• _DATA TO EXAMINE_
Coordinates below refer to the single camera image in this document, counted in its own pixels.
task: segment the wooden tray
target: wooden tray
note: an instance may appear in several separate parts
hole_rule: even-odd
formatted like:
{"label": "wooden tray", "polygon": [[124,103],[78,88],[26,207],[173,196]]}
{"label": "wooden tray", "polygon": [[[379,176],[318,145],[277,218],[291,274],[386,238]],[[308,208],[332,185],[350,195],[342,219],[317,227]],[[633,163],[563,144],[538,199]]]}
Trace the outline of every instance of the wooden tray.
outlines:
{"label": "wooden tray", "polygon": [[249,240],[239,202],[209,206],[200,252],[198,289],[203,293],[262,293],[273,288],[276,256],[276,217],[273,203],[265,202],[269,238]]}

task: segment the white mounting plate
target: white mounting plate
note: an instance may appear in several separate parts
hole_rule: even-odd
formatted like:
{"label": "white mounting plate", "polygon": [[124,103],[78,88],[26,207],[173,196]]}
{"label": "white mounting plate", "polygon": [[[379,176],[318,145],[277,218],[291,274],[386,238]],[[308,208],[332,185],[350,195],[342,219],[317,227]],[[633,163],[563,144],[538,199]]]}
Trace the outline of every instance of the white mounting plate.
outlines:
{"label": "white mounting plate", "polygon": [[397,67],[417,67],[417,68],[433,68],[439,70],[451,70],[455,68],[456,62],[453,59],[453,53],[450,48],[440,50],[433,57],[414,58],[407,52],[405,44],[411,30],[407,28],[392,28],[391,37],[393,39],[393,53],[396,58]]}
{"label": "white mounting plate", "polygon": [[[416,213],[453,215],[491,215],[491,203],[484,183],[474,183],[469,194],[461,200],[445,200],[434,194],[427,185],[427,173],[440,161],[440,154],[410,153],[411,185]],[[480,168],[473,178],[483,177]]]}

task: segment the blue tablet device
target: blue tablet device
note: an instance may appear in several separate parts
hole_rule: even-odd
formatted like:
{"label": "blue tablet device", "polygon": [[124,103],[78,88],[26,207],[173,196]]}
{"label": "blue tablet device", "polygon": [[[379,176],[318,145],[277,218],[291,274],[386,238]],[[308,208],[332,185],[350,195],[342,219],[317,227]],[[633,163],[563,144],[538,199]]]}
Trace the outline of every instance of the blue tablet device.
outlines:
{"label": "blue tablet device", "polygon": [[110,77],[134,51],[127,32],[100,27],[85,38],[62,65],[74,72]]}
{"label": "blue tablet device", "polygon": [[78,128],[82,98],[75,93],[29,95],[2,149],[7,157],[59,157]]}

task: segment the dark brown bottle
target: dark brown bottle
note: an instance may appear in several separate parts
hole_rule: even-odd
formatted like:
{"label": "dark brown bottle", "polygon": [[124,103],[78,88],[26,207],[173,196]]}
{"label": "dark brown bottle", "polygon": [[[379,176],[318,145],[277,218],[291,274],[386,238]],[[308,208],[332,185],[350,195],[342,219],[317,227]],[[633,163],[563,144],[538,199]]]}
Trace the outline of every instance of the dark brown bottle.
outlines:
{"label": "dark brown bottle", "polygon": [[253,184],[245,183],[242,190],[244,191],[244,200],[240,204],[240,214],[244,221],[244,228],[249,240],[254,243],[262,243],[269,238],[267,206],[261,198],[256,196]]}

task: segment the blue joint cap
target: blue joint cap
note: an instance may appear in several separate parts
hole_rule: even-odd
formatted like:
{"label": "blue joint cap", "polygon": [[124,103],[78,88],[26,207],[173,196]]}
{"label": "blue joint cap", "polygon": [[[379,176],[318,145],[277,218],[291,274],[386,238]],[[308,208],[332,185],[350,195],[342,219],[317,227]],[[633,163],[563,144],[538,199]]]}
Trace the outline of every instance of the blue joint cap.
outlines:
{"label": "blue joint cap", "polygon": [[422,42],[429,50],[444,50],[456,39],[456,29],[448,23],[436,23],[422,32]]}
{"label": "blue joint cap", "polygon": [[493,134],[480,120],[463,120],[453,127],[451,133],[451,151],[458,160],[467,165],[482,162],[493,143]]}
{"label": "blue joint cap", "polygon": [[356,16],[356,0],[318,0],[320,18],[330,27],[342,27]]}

• _PROBLEM TO SOLVE_
In the data above, which lines lie between the line with "Trace the outline of every instance of the dark" and the line with "Trace the outline of every instance of the blue joint", inclusive? Print those lines exactly and nothing else.

• _EXERCISE SOLUTION_
Trace the outline of every instance of the dark brown bottle.
outlines:
{"label": "dark brown bottle", "polygon": [[253,184],[245,183],[242,190],[244,191],[244,200],[240,204],[240,214],[244,221],[244,228],[249,240],[254,243],[262,243],[269,238],[267,206],[261,198],[256,196]]}

task: segment the blue joint cap
target: blue joint cap
note: an instance may appear in several separate parts
hole_rule: even-odd
formatted like:
{"label": "blue joint cap", "polygon": [[124,103],[78,88],[26,207],[173,196]]}
{"label": "blue joint cap", "polygon": [[[379,176],[318,145],[277,218],[291,274],[386,238]],[[308,208],[332,185],[350,195],[342,219],[317,227]],[[633,163],[563,144],[538,199]]]}
Trace the outline of every instance of the blue joint cap.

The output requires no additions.